It seemed the most enviable of problems: how do you fit Robin van Persie and Wayne Rooney into the same side? By leaving the Englishman on the bench and then losing him to injury for a month, Sir Alex Ferguson need not provide an immediate answer. Yet the actual issue is more complicated: how do Van Persie, Rooney and Shinji Kagawa all slot in?
While Rooney's ill-fated cameo came as the spearhead, with Van Persie taking over from the substituted Kagawa in the deeper role, the first three quarters of the game highlighted the merits of the Japanese. Though up against defensive midfielders in both matches to date - first Phil Neville, then Mahamadou Diarra - he finds pockets of space, is always available for a pass and served as a conduit from left to right, or vice versa, as attacks changed direction.
Van Persie's goal provided a headline, but the Dutchman himself served as a decoy; directly up against the defence, he scored with his solitary shot and did not enjoy the room the three support acts enjoyed.

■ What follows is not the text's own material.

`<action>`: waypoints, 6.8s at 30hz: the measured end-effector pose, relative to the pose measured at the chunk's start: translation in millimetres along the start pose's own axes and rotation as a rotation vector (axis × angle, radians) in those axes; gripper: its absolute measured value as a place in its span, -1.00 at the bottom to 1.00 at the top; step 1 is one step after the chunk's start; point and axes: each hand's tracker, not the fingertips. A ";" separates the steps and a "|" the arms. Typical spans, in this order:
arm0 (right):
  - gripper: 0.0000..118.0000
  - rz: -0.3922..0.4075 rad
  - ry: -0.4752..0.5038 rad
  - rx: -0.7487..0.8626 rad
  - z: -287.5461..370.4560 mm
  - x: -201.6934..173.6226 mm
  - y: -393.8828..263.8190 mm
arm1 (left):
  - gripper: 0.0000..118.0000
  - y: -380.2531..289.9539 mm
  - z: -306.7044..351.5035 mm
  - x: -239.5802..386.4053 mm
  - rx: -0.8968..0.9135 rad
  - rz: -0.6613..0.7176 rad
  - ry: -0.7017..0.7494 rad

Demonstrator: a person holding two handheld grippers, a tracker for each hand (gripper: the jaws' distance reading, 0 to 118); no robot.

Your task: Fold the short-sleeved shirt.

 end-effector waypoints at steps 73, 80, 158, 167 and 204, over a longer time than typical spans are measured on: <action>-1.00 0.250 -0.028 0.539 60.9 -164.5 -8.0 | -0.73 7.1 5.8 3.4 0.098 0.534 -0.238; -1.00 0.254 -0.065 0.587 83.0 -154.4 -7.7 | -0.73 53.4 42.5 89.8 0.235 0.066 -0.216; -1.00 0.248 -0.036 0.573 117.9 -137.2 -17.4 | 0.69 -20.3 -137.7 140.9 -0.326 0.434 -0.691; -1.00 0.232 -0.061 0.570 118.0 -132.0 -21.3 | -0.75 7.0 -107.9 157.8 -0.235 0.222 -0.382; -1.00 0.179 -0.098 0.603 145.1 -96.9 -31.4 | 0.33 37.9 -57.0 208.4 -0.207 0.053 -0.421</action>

Because of the characteristics of the two wide men, United's attacking quartet was not a symmetrical diamond: Valencia holds his position and stays wide on the right, Young drifts in from the left. While it followed a corner, United's third goal actually involved both in positions they take up in open play, with the Ecuadorian near the corner flag, and the Englishman halfway between the touchline and the goal, before Rafael da Silva scored.
The statistics give an indication of their different positioning and preferences: Valencia delivered 14 crosses, by far the most in the match, while Young, like Kagawa, had four shots. They were in positions to go for goal, Valencia in areas to aim for team-mates.
The stations the wingers occupied also influenced the full-backs. Van Persie's goal was a case in point: the cross was delivered by Patrice Evra from the left wing, which Young had vacated. In contrast, right-back Rafael had a goal disallowed in open play, in addition to the one he scored from a corner, after making a diagonal run infield, with Valencia policing the flank.
It was a different diamond in the final quarter, with Rooney at the top and Danny Welbeck on the left, and it suggested that, slight as the distinction between attacking midfielder and deep-lying forward can be, Van Persie was less involved than Kagawa had been in the hole. The Japanese actually finished with the lowest pass completion rate of United's outfield starters, but as that was still 89%, it was a sign of how Fulham stood off United. Apart, of course, from when Hugo Rodallega accidentally stood on Rooney and delayed Ferguson's decision.